Required action
Give back exactly the stretch of data below from the line holding "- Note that" through the line holding "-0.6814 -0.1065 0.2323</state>", both ends included, and leave the remaining lines out.
== Segment start ==
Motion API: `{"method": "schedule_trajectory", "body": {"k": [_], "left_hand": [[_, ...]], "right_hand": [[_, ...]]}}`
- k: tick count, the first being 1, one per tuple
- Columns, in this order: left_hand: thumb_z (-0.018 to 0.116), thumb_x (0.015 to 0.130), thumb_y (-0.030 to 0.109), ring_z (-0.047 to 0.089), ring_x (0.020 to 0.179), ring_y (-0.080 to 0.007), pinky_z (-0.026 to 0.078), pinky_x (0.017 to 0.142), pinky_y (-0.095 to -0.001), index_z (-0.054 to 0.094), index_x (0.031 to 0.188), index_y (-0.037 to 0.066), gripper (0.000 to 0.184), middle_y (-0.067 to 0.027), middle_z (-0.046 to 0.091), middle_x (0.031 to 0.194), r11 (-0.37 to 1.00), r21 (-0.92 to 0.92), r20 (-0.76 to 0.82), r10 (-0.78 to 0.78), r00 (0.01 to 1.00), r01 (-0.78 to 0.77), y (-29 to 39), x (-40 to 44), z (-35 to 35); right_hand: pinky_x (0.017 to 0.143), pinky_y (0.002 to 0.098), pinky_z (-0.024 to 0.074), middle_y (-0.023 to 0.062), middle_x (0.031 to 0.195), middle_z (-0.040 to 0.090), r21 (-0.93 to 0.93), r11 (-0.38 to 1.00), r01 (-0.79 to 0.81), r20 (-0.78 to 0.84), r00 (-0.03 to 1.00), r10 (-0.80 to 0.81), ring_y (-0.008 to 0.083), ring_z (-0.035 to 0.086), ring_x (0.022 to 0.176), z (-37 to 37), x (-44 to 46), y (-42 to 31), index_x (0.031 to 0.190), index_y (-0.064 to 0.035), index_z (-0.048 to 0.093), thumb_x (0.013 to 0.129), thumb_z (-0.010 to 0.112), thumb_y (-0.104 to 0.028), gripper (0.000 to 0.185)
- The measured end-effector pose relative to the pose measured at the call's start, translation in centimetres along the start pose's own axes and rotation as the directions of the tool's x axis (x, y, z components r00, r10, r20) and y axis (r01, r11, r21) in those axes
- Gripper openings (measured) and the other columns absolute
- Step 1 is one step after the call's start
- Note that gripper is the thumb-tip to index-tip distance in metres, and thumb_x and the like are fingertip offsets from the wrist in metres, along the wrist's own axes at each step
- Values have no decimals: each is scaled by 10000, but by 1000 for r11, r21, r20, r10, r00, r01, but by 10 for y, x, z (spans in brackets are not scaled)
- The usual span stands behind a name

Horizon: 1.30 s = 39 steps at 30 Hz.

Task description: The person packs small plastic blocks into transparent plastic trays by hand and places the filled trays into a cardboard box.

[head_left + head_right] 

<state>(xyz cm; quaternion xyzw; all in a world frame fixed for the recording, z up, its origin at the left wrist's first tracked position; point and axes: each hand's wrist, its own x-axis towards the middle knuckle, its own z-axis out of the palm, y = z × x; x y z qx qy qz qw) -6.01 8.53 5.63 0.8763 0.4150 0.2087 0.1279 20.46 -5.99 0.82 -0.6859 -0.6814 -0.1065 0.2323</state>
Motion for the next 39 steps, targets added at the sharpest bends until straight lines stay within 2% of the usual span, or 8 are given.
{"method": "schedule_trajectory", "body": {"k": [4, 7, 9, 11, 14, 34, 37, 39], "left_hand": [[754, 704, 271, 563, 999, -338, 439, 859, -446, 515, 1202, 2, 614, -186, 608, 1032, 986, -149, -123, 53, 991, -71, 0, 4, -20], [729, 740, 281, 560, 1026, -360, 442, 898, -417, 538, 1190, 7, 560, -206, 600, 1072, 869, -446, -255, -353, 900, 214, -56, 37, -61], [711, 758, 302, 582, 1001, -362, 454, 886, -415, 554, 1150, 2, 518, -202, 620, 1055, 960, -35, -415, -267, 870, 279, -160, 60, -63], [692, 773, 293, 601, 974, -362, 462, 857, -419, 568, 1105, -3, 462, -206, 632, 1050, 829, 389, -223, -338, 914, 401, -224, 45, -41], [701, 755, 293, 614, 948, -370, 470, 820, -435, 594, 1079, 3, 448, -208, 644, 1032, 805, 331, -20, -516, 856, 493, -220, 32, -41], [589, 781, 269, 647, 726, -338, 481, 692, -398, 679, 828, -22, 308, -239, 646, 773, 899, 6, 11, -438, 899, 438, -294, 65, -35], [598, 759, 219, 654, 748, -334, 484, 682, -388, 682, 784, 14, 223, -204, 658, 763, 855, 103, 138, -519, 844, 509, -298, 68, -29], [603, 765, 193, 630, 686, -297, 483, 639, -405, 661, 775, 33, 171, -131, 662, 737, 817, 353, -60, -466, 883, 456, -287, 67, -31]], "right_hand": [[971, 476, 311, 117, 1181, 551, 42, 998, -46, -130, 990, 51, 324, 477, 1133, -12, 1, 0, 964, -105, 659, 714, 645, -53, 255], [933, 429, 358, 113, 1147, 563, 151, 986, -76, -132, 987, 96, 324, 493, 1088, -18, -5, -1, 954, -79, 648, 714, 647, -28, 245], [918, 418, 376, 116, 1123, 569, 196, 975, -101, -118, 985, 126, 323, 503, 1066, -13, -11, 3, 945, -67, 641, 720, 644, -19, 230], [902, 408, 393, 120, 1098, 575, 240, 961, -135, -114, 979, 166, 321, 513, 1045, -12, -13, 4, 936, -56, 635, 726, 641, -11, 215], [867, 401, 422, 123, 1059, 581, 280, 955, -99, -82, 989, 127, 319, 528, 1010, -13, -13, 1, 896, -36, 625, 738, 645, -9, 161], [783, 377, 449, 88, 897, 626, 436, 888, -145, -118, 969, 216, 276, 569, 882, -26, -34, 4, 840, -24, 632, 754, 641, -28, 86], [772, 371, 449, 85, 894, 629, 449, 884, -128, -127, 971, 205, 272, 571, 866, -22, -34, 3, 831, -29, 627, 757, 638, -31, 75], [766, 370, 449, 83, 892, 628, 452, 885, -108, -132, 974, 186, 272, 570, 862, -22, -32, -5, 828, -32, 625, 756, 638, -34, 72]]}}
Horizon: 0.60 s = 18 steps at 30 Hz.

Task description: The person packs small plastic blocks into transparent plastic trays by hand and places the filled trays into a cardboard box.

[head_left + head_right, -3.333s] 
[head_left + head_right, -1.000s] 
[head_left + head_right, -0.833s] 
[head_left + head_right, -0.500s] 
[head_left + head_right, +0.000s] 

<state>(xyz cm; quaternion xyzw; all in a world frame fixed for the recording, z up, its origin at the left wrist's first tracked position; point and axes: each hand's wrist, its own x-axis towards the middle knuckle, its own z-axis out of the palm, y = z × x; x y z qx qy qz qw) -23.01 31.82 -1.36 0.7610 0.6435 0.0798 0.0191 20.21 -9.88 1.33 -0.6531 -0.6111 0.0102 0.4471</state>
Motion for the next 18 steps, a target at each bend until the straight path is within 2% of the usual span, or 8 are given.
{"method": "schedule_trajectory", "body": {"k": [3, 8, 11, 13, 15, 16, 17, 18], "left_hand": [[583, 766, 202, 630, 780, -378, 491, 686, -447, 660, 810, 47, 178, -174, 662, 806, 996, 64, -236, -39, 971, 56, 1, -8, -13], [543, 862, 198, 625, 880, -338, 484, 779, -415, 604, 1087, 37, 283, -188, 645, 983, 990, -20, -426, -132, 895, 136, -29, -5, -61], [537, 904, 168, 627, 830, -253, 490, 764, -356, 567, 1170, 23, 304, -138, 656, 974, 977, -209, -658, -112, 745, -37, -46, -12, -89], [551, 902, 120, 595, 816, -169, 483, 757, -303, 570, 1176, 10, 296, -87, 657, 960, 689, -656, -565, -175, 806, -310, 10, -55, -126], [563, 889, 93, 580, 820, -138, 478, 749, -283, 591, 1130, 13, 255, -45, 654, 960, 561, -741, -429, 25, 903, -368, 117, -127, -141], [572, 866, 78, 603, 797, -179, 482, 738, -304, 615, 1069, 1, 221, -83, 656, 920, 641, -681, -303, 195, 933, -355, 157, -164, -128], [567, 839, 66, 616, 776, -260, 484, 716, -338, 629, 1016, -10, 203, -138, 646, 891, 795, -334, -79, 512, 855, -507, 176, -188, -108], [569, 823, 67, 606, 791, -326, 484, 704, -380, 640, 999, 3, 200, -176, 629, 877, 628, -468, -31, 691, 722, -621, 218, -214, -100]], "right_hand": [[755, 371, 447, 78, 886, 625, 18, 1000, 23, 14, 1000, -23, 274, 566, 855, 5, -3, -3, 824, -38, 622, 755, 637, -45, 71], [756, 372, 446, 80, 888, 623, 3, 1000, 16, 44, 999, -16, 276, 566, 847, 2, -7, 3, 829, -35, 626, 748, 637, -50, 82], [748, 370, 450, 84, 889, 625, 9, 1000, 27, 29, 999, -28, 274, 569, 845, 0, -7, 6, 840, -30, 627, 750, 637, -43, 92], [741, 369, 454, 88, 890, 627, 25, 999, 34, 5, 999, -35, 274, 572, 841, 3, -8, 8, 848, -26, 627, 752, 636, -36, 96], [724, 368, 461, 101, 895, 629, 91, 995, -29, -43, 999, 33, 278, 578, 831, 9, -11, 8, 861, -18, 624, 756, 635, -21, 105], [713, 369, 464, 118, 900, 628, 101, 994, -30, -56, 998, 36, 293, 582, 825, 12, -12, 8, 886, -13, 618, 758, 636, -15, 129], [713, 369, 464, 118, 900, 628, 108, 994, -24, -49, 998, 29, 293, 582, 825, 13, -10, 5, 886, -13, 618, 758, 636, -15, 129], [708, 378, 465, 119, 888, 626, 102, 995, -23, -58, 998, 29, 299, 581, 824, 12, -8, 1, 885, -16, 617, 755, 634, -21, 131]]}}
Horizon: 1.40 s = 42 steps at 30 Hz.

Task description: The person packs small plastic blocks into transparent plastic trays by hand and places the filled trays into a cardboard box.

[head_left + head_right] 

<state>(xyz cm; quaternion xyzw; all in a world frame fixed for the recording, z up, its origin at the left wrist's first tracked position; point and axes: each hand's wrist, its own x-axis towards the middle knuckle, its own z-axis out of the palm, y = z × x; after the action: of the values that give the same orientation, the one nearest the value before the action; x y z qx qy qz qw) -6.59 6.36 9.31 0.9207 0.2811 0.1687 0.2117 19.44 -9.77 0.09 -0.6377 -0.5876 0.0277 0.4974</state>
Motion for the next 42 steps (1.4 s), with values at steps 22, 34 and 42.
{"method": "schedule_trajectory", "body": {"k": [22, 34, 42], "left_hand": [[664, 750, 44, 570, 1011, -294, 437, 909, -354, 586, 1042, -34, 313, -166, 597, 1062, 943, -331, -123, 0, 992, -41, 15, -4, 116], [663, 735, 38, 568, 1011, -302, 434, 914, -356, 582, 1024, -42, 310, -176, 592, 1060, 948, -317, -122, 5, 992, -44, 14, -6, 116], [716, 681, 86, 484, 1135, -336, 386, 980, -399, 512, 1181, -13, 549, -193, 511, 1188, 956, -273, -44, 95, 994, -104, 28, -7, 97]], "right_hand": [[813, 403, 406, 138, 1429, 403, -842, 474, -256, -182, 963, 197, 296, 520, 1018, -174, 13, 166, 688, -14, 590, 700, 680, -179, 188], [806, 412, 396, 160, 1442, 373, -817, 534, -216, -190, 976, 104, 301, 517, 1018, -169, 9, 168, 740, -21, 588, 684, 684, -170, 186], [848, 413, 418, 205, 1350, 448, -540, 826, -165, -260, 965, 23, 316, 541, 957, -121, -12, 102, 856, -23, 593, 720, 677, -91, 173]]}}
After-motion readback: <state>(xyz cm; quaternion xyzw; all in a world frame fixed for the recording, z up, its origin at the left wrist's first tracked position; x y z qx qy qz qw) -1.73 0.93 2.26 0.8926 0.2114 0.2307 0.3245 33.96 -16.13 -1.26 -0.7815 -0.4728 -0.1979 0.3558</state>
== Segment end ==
Exercise answer
- Note that gripper is the thumb-tip to index-tip distance in metres, and thumb_x and the like are fingertip offsets from the wrist in metres, along the wrist's own axes at each step
- Values have no decimals: each is scaled by 10000, but by 1000 for r11, r21, r20, r10, r00, r01, but by 10 for y, x, z (spans in brackets are not scaled)
- The usual span stands behind a name

Horizon: 1.30 s = 39 steps at 30 Hz.

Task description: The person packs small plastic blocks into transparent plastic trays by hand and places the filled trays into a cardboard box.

[head_left + head_right] 

<state>(xyz cm; quaternion xyzw; all in a world frame fixed for the recording, z up, its origin at the left wrist's first tracked position; point and axes: each hand's wrist, its own x-axis towards the middle knuckle, its own z-axis out of the palm, y = z × x; x y z qx qy qz qw) -6.01 8.53 5.63 0.8763 0.4150 0.2087 0.1279 20.46 -5.99 0.82 -0.6859 -0.6814 -0.1065 0.2323</state>

The output above is the complete answer.